17 LUGLIO 2013
Non potete servirMi veramente, senza sopportare il dolore della Croce
Mia amata figlia prediletta, quanto Mi confortano le preghiere di tutti i Miei cari seguaci
in questo momento. Io sono nei loro cuori e nelle loro anime e le loro
anime sono privilegiate.
Devo chiedere loro di subire il ridicolo che dovranno affrontare seguendo
il Mio sentiero e portando la Mia Croce, poiché col tempo essi capiranno perché
deve essere così. Non potete seguirmi veramente senza sopportare il
dolore della Croce. Quando Mi amate, una Luce è presente nella vostra
anima. Questa Luce pura è come una calamita, poiché attira il peggio delle
altre persone.
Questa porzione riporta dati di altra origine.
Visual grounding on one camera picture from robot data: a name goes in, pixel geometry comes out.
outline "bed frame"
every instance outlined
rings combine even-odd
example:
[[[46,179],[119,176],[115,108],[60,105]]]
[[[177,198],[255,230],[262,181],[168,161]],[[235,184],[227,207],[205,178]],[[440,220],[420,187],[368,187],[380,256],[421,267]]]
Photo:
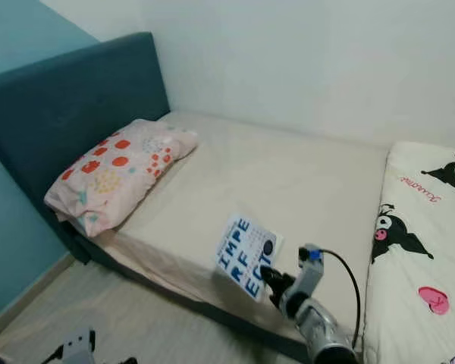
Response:
[[[55,178],[135,118],[170,111],[151,33],[138,33],[0,74],[0,161],[73,256],[113,269],[195,312],[296,360],[303,344],[272,334],[208,303],[190,300],[118,263],[43,203]]]

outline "cream bed sheet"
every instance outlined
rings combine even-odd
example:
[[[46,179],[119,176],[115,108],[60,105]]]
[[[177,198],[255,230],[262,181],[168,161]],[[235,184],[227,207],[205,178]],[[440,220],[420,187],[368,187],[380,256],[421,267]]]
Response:
[[[339,252],[364,303],[386,149],[183,112],[162,120],[198,132],[199,147],[165,174],[116,231],[95,243],[170,290],[301,340],[268,293],[255,303],[215,268],[224,225],[239,212],[284,236],[275,262],[281,271],[297,275],[297,251],[304,243]],[[353,287],[330,256],[314,297],[353,334]]]

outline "pillow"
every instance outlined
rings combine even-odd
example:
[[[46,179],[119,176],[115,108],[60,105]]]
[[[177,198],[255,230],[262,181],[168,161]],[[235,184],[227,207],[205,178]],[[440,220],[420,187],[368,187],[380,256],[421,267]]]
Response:
[[[45,195],[59,220],[74,220],[88,237],[118,226],[165,169],[197,145],[194,132],[136,119],[79,157]]]

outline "headboard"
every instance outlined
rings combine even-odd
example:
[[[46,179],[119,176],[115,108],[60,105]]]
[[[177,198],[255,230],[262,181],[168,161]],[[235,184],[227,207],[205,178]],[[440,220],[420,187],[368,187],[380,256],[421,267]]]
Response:
[[[135,118],[169,112],[152,34],[138,33],[0,74],[0,160],[82,262],[85,238],[43,197],[79,155]]]

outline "white card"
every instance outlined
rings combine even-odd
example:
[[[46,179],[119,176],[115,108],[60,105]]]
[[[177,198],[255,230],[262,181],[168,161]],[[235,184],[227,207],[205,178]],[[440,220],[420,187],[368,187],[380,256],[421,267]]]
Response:
[[[260,301],[265,292],[259,267],[273,265],[282,238],[252,219],[231,216],[219,244],[218,266],[251,298]]]

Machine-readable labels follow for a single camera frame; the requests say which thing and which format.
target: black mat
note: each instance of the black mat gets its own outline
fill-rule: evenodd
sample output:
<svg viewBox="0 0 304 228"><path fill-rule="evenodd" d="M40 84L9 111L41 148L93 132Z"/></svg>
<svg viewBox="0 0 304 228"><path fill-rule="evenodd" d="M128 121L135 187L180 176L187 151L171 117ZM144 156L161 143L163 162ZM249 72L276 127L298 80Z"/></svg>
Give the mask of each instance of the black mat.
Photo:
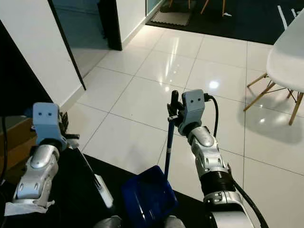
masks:
<svg viewBox="0 0 304 228"><path fill-rule="evenodd" d="M222 0L210 0L201 15L204 3L205 0L197 0L187 26L151 21L147 25L274 44L284 31L277 6L281 6L287 25L294 19L291 9L304 8L303 0L226 0L225 12L232 17L222 17Z"/></svg>

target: dark floor mat
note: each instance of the dark floor mat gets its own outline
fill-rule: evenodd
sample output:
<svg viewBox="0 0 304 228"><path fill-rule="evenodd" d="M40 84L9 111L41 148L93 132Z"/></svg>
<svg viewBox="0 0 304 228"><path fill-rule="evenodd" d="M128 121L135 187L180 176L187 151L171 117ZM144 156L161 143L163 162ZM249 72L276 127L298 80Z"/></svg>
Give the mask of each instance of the dark floor mat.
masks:
<svg viewBox="0 0 304 228"><path fill-rule="evenodd" d="M153 16L151 21L156 23L186 26L188 25L191 13L195 8L195 4L196 1L191 1L189 9L187 1L175 2L171 7L169 2L165 2Z"/></svg>
<svg viewBox="0 0 304 228"><path fill-rule="evenodd" d="M183 1L187 8L188 1ZM302 0L226 0L225 12L231 16L222 17L222 0L210 0L201 15L204 3L205 0L197 0L187 26L152 21L147 25L274 44L284 31L277 6L281 6L287 24L294 19L291 9L304 8Z"/></svg>

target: white cloth
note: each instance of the white cloth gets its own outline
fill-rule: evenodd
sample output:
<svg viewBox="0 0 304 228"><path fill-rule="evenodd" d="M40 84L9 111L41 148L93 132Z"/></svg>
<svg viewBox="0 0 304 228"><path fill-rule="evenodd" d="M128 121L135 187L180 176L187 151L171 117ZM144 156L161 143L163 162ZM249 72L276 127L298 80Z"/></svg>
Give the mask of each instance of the white cloth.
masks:
<svg viewBox="0 0 304 228"><path fill-rule="evenodd" d="M33 212L39 212L45 214L48 211L48 207L55 204L55 201L51 201L47 203L47 208L37 206L35 204L25 204L25 203L11 203L7 202L5 204L5 212L4 216L11 215L23 215L29 214Z"/></svg>

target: white chair
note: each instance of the white chair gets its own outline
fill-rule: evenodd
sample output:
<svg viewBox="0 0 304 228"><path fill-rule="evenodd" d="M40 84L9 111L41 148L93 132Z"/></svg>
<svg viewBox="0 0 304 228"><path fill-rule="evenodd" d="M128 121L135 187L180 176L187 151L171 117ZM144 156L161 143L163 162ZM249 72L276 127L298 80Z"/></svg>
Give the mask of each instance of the white chair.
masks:
<svg viewBox="0 0 304 228"><path fill-rule="evenodd" d="M304 93L304 10L275 42L269 52L266 69L267 73L248 84L247 87L267 76L271 79L271 83L244 111L265 95L275 84L278 84L288 89L287 98L293 96L293 91L298 92L294 111L289 121L289 125L292 125Z"/></svg>

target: doormat
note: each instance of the doormat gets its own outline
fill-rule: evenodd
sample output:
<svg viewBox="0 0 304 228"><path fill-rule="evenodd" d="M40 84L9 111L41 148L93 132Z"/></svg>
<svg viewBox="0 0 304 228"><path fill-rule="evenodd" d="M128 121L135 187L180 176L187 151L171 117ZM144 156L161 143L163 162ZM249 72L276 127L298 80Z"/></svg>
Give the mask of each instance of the doormat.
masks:
<svg viewBox="0 0 304 228"><path fill-rule="evenodd" d="M174 0L170 7L170 3L167 1L156 12L151 21L155 23L186 26L188 25L195 5L196 1L192 0L189 9L187 0Z"/></svg>

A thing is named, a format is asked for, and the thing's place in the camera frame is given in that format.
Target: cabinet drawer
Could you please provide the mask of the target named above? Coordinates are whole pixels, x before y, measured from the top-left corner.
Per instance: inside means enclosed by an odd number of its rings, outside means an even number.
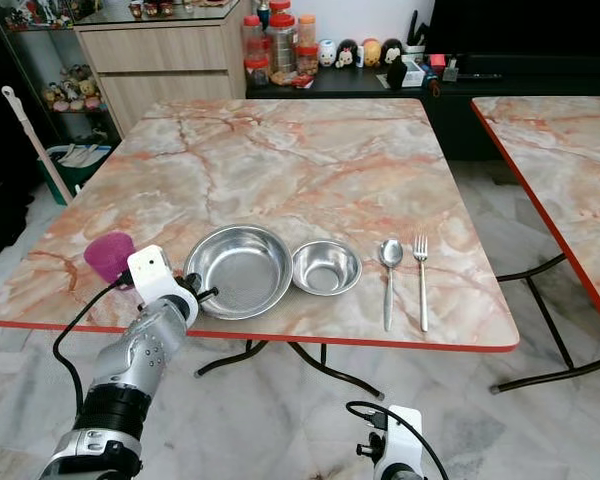
[[[220,27],[105,30],[81,36],[98,73],[226,69]]]
[[[122,135],[155,102],[232,98],[229,76],[225,74],[114,75],[102,76],[100,81]]]

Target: tiled floor
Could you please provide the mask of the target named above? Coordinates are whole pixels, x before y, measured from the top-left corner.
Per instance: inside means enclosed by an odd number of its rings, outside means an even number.
[[[506,167],[461,163],[452,169],[496,273],[559,253],[521,188],[493,182],[506,176]],[[36,197],[30,226],[0,255],[0,284],[60,211],[47,191]],[[600,317],[570,267],[559,265],[538,284],[574,359],[600,357]],[[504,284],[503,291],[522,337],[511,354],[336,346],[329,362],[383,390],[385,404],[421,410],[424,433],[451,478],[599,480],[600,372],[497,396],[488,392],[498,380],[561,368],[524,285]],[[0,479],[31,479],[71,427],[73,390],[50,352],[56,334],[2,332]],[[85,382],[95,354],[113,338],[69,337],[64,349]],[[196,367],[242,347],[195,339],[176,356],[145,424],[145,469],[138,478],[372,478],[371,462],[355,456],[368,428],[344,409],[349,400],[370,397],[309,368],[286,345],[270,344],[248,362],[192,377]],[[432,462],[424,463],[429,477],[438,478]]]

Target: black cable
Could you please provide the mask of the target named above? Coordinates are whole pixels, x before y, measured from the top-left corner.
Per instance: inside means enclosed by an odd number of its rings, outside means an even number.
[[[373,423],[374,426],[376,426],[376,427],[378,427],[378,425],[374,421],[375,419],[373,418],[373,415],[366,414],[366,413],[360,413],[357,410],[354,410],[353,407],[373,408],[374,410],[376,410],[378,412],[382,412],[385,415],[388,415],[391,418],[397,420],[399,423],[404,425],[411,433],[413,433],[413,435],[418,439],[418,441],[422,444],[422,446],[425,448],[425,450],[427,452],[429,452],[429,455],[431,455],[431,458],[433,459],[434,463],[436,464],[436,467],[438,467],[438,471],[440,472],[440,475],[442,475],[443,480],[449,480],[449,476],[447,475],[447,472],[445,471],[444,467],[442,466],[442,462],[440,462],[440,459],[436,455],[436,452],[433,451],[433,448],[431,448],[431,445],[429,445],[429,443],[424,439],[424,437],[422,435],[420,435],[418,433],[418,431],[415,428],[413,428],[409,422],[404,420],[398,414],[392,412],[388,408],[384,408],[381,405],[376,405],[375,403],[371,403],[371,402],[365,402],[363,400],[348,402],[345,405],[345,407],[347,408],[348,412],[353,413],[356,417],[360,417],[368,422]]]
[[[76,367],[73,366],[73,363],[71,363],[69,359],[67,359],[60,353],[60,343],[62,342],[64,337],[66,337],[67,334],[73,329],[73,327],[76,326],[76,324],[80,321],[84,314],[87,313],[98,300],[100,300],[110,290],[113,290],[114,288],[119,287],[123,284],[133,285],[133,279],[131,278],[131,272],[129,272],[129,270],[125,270],[124,272],[122,272],[120,277],[115,282],[98,292],[98,294],[96,294],[96,296],[93,297],[91,301],[87,303],[82,310],[80,310],[80,313],[78,313],[76,318],[74,318],[73,321],[64,328],[62,333],[58,336],[58,338],[56,338],[56,341],[53,342],[53,356],[62,365],[64,365],[67,370],[69,370],[71,380],[73,380],[73,388],[76,391],[76,417],[80,415],[80,412],[82,411],[82,403],[84,401],[84,395],[82,393],[82,382],[80,381],[80,375],[78,374]]]

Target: metal spoon
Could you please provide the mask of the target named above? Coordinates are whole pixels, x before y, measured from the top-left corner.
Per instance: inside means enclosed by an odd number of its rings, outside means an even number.
[[[402,261],[402,245],[395,238],[385,240],[380,246],[380,260],[389,270],[389,282],[384,294],[384,330],[391,330],[393,315],[393,269]]]

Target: small metal bowl
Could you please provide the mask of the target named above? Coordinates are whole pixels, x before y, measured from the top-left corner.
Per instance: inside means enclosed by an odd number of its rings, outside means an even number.
[[[307,293],[338,295],[353,287],[361,274],[360,258],[342,242],[316,240],[293,254],[293,283]]]
[[[202,239],[191,251],[184,273],[199,273],[201,290],[218,295],[201,303],[223,320],[255,317],[273,307],[291,283],[289,249],[273,232],[257,225],[230,225]]]

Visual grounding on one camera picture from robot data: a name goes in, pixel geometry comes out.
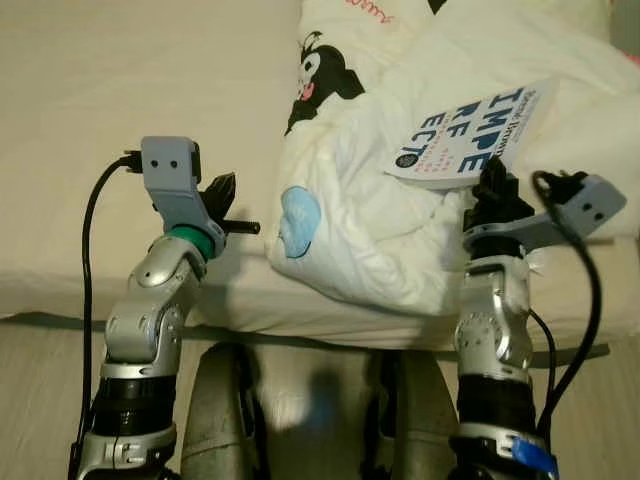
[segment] cartoon print
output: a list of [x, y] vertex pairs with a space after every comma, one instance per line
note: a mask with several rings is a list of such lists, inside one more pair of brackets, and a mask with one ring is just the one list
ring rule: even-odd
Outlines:
[[315, 47], [322, 35], [311, 32], [304, 41], [300, 54], [298, 74], [298, 98], [293, 103], [285, 135], [298, 120], [311, 120], [332, 93], [345, 100], [364, 93], [364, 88], [353, 70], [347, 70], [344, 57], [337, 48], [330, 45]]

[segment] mattress
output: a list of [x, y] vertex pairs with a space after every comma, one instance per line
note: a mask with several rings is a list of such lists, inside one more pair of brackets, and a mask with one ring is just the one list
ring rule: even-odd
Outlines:
[[[266, 223], [296, 91], [299, 2], [0, 1], [0, 313], [80, 316], [80, 231], [106, 165], [144, 135], [200, 144], [203, 179], [234, 171], [229, 217]], [[142, 177], [116, 174], [92, 230], [94, 314], [104, 319], [161, 233]], [[591, 248], [604, 284], [601, 341], [638, 332], [634, 238]], [[561, 345], [588, 314], [586, 278], [554, 247], [532, 304]], [[450, 349], [455, 318], [339, 303], [274, 272], [263, 239], [231, 236], [190, 322], [379, 348]], [[542, 335], [532, 327], [536, 343]]]

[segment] gray floor
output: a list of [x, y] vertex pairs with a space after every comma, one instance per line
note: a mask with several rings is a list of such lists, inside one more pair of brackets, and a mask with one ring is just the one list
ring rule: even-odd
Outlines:
[[[181, 432], [198, 359], [209, 346], [185, 343], [175, 414]], [[94, 351], [102, 351], [99, 335]], [[257, 353], [273, 478], [358, 478], [366, 356], [272, 346]], [[78, 332], [0, 325], [0, 479], [64, 478], [79, 407], [79, 365]], [[455, 365], [441, 367], [455, 395]], [[612, 345], [610, 356], [584, 367], [554, 417], [564, 479], [638, 478], [638, 372], [639, 338]], [[533, 372], [537, 405], [545, 375]], [[177, 465], [174, 459], [171, 466]]]

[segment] black cable
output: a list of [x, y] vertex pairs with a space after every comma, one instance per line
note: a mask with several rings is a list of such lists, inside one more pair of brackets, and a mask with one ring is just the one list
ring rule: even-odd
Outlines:
[[565, 238], [565, 240], [573, 247], [573, 249], [580, 257], [580, 260], [584, 264], [584, 267], [589, 276], [589, 284], [591, 286], [591, 313], [589, 314], [589, 322], [584, 332], [582, 342], [578, 347], [573, 360], [567, 367], [562, 378], [555, 386], [549, 397], [548, 403], [545, 405], [542, 414], [540, 415], [539, 425], [546, 428], [547, 425], [551, 425], [551, 415], [554, 409], [558, 405], [562, 394], [566, 391], [571, 381], [578, 373], [578, 370], [584, 363], [598, 333], [598, 327], [600, 326], [600, 315], [602, 313], [602, 288], [600, 286], [600, 277], [596, 269], [589, 252], [587, 251], [584, 242], [580, 236], [575, 232], [573, 227], [565, 220], [562, 213], [558, 210], [557, 206], [551, 201], [548, 195], [548, 190], [544, 188], [541, 180], [545, 180], [548, 176], [546, 172], [537, 171], [532, 175], [533, 188], [544, 204], [549, 216], [553, 220], [554, 224]]
[[91, 317], [93, 291], [91, 286], [91, 220], [98, 201], [100, 191], [109, 180], [109, 177], [120, 167], [129, 167], [132, 171], [141, 171], [139, 152], [131, 152], [128, 156], [122, 157], [109, 165], [91, 191], [89, 201], [84, 213], [82, 223], [82, 278], [84, 288], [83, 325], [82, 325], [82, 407], [80, 411], [80, 422], [78, 423], [78, 433], [76, 441], [71, 446], [71, 456], [69, 458], [68, 479], [74, 480], [77, 473], [80, 454], [82, 452], [82, 442], [84, 435], [91, 425]]
[[[540, 325], [540, 328], [544, 332], [544, 336], [547, 338], [547, 344], [549, 346], [549, 375], [547, 378], [547, 395], [545, 399], [545, 407], [551, 403], [551, 394], [553, 393], [553, 387], [556, 384], [556, 366], [557, 366], [557, 358], [556, 358], [556, 342], [553, 339], [553, 335], [551, 334], [551, 330], [544, 320], [540, 318], [533, 308], [529, 309], [529, 315], [533, 317], [533, 319]], [[544, 441], [547, 443], [547, 448], [551, 450], [551, 424], [548, 423], [546, 425], [542, 425], [540, 421], [538, 421], [538, 435], [540, 435]]]

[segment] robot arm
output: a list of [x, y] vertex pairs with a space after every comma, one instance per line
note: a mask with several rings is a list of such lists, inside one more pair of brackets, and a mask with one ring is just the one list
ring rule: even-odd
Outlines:
[[173, 455], [181, 330], [195, 305], [206, 262], [222, 253], [230, 231], [258, 233], [254, 222], [227, 222], [235, 177], [204, 192], [198, 146], [183, 137], [142, 140], [145, 187], [165, 235], [129, 277], [125, 298], [107, 320], [106, 356], [84, 436], [78, 480], [179, 478], [164, 467]]
[[[545, 174], [551, 199], [573, 229], [586, 236], [615, 215], [625, 198], [597, 176]], [[460, 426], [451, 438], [455, 479], [557, 479], [549, 446], [536, 433], [528, 368], [533, 348], [529, 266], [524, 254], [564, 241], [548, 214], [518, 198], [518, 181], [492, 159], [465, 213], [465, 269], [458, 352]]]

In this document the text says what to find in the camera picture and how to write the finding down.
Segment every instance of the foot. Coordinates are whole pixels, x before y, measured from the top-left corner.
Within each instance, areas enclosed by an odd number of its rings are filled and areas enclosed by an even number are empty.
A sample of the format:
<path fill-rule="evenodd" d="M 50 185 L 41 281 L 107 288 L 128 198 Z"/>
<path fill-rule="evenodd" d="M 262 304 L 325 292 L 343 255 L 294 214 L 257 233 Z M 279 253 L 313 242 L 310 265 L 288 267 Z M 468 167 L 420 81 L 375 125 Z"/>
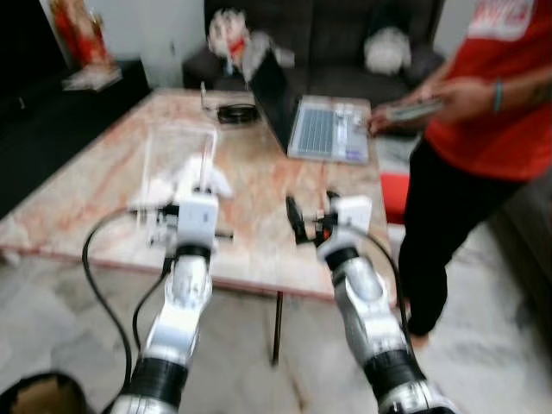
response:
<path fill-rule="evenodd" d="M 429 335 L 418 336 L 418 335 L 411 334 L 411 342 L 412 342 L 412 347 L 416 351 L 419 351 L 428 346 L 428 344 L 430 343 L 430 336 Z"/>

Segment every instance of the person's hand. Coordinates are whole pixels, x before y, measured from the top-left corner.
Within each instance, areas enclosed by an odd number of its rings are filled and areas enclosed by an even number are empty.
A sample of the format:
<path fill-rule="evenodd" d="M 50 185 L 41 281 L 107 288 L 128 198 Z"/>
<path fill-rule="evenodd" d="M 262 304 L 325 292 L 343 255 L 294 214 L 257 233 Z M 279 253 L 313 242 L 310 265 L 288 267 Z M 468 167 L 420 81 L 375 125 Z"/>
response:
<path fill-rule="evenodd" d="M 456 78 L 435 85 L 431 95 L 444 104 L 433 117 L 441 122 L 456 123 L 491 112 L 495 90 L 492 84 L 479 78 Z"/>
<path fill-rule="evenodd" d="M 406 105 L 413 105 L 419 102 L 422 102 L 426 99 L 431 98 L 431 86 L 422 86 L 418 88 L 410 95 L 400 99 L 394 103 L 387 103 L 377 107 L 372 116 L 367 120 L 368 130 L 370 131 L 371 136 L 376 136 L 382 132 L 385 132 L 392 127 L 408 127 L 408 126 L 417 126 L 419 124 L 424 124 L 423 120 L 416 120 L 415 122 L 392 122 L 387 117 L 387 110 L 391 107 L 400 107 Z"/>

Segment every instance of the black cable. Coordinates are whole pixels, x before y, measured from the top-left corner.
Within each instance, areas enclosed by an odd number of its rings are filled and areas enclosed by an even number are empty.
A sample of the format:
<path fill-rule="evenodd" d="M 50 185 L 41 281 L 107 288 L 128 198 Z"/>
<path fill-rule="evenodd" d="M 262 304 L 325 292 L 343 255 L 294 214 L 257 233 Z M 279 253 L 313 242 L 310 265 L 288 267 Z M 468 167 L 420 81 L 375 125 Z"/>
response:
<path fill-rule="evenodd" d="M 233 103 L 230 105 L 220 105 L 210 107 L 205 103 L 205 84 L 201 83 L 201 109 L 213 119 L 217 119 L 220 123 L 232 125 L 245 125 L 257 121 L 259 119 L 259 111 L 255 105 L 250 103 Z"/>
<path fill-rule="evenodd" d="M 311 221 L 313 223 L 317 223 L 316 219 L 312 219 Z M 371 241 L 378 248 L 378 250 L 381 253 L 383 253 L 383 255 L 386 257 L 387 261 L 391 265 L 391 268 L 393 270 L 393 276 L 395 278 L 395 288 L 397 290 L 397 303 L 398 303 L 398 308 L 400 310 L 401 329 L 403 330 L 403 334 L 405 335 L 405 339 L 406 339 L 406 343 L 408 345 L 409 353 L 412 355 L 412 358 L 415 361 L 416 366 L 419 370 L 420 366 L 417 363 L 416 355 L 414 354 L 414 348 L 412 347 L 411 334 L 410 334 L 410 332 L 408 331 L 408 328 L 407 328 L 408 320 L 406 318 L 405 294 L 403 292 L 403 286 L 402 286 L 401 281 L 400 281 L 398 267 L 395 264 L 395 260 L 393 260 L 391 255 L 387 252 L 387 249 L 380 243 L 380 241 L 378 241 L 378 239 L 376 239 L 370 233 L 367 233 L 367 232 L 365 232 L 361 229 L 358 229 L 355 226 L 351 226 L 351 225 L 335 224 L 334 226 L 337 227 L 337 228 L 351 230 L 355 234 L 360 235 L 360 236 L 364 237 L 365 239 L 368 239 L 369 241 Z"/>
<path fill-rule="evenodd" d="M 141 307 L 147 302 L 152 293 L 157 290 L 163 280 L 165 280 L 166 276 L 171 272 L 172 263 L 173 258 L 165 258 L 165 261 L 163 262 L 163 270 L 161 271 L 159 278 L 155 280 L 155 283 L 147 290 L 144 296 L 142 296 L 140 302 L 135 307 L 134 313 L 132 314 L 132 335 L 135 338 L 135 345 L 138 348 L 138 353 L 141 352 L 140 334 L 138 333 L 138 316 L 140 314 Z"/>
<path fill-rule="evenodd" d="M 220 123 L 242 125 L 259 119 L 259 111 L 250 103 L 235 103 L 219 106 L 216 109 L 216 116 Z"/>
<path fill-rule="evenodd" d="M 122 383 L 121 389 L 123 389 L 129 382 L 130 382 L 130 374 L 132 373 L 132 349 L 130 348 L 130 342 L 129 338 L 127 337 L 127 334 L 124 330 L 124 327 L 121 324 L 121 321 L 115 314 L 115 312 L 111 309 L 110 305 L 108 304 L 107 300 L 104 298 L 104 295 L 100 292 L 99 288 L 97 287 L 96 281 L 94 280 L 94 276 L 92 275 L 91 269 L 90 269 L 90 262 L 88 260 L 88 250 L 90 249 L 90 245 L 92 242 L 92 239 L 94 238 L 94 235 L 103 228 L 106 224 L 111 223 L 115 221 L 117 218 L 120 218 L 122 216 L 126 216 L 128 214 L 137 214 L 139 212 L 151 212 L 151 211 L 159 211 L 163 209 L 163 207 L 148 207 L 148 208 L 140 208 L 140 209 L 120 209 L 116 210 L 113 213 L 109 214 L 108 216 L 105 216 L 102 218 L 99 222 L 97 222 L 94 227 L 92 228 L 89 235 L 86 237 L 85 244 L 83 246 L 83 252 L 82 252 L 82 261 L 83 261 L 83 268 L 85 270 L 85 276 L 86 280 L 88 281 L 88 284 L 90 285 L 92 291 L 94 292 L 94 295 L 96 296 L 97 301 L 102 305 L 104 310 L 107 312 L 108 316 L 110 317 L 113 324 L 116 326 L 117 332 L 119 333 L 119 336 L 121 337 L 122 346 L 124 349 L 124 356 L 125 356 L 125 371 L 124 371 L 124 381 Z M 111 407 L 113 406 L 115 399 L 117 395 L 111 400 L 111 402 L 102 410 L 102 414 L 107 414 Z"/>

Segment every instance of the sofa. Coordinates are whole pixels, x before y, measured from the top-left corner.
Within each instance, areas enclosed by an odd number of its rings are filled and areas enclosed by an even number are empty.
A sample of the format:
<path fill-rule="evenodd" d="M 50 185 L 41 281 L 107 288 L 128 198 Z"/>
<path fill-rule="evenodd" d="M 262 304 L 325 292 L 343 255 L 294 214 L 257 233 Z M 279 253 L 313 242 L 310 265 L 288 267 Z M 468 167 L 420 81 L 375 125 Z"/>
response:
<path fill-rule="evenodd" d="M 552 350 L 552 168 L 490 219 L 505 258 L 530 294 Z"/>
<path fill-rule="evenodd" d="M 285 69 L 298 94 L 368 99 L 372 105 L 401 98 L 443 62 L 432 49 L 443 0 L 205 0 L 206 31 L 219 9 L 245 10 L 250 30 L 271 35 L 279 47 L 295 53 Z M 397 76 L 370 73 L 364 67 L 364 41 L 387 23 L 408 32 L 412 65 Z M 224 62 L 207 46 L 182 65 L 184 87 L 243 90 L 241 76 L 224 75 Z"/>

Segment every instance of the wristband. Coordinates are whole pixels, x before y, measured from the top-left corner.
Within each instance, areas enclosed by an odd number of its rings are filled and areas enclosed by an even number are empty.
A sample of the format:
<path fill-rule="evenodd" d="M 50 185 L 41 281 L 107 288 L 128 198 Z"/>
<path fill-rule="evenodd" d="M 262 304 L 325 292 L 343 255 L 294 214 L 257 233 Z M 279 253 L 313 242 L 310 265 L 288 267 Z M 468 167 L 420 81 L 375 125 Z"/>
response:
<path fill-rule="evenodd" d="M 504 88 L 502 85 L 502 80 L 497 80 L 497 83 L 495 84 L 496 91 L 494 95 L 494 113 L 499 113 L 500 109 L 502 108 L 502 97 L 504 95 Z"/>
Anime di buona volontà sono spesso attaccate dallo spirito del
male, per infliggere dolore a chiunque segua la Verità dei Miei
insegnamenti.
Quando proclamerete la Verità di Dio, voi sarete odiati da coloro che non
amano Dio. Quando Mi seguite, anche in silenzio, sopportate lo stesso
dolore. Questo dolore è causato da coloro - quelli che di solito
rispettate e a cui siete affezionati - che vi attaccano, perché Mi amate e
siete fedeli ai Miei Insegnamenti. È giunto il momento per voi di
uscire e parlare dei Miei Messaggi. I sacerdoti, tuttavia, troveranno questo
difficile, in quanto devono continuare ad obbedire ai
loro superiori.
Molti nella Mia Chiesa saranno spaventati nel testimoniare i Miei Messaggi,
ma questo non significa che essi non possano difendere la Verità della Mia Santa
Parola. La Parola, data ai Miei Apostoli, vive, anche se molti cercano di
ucciderla. Noterete quanto poco Io sia venerato in pubblico: quasi
mai. I Miei insegnamenti non svolgono più un ruolo importante nella
vostra società. Dovete insistere, a qualunque Chiesa cristiana
apparteniate, affinché i Miei servitori non si dimentichino di citare il
Mio Nome, quando parlano del bene, perché il bene non può venire da una
pietra. Il bene può venire solo da Dio.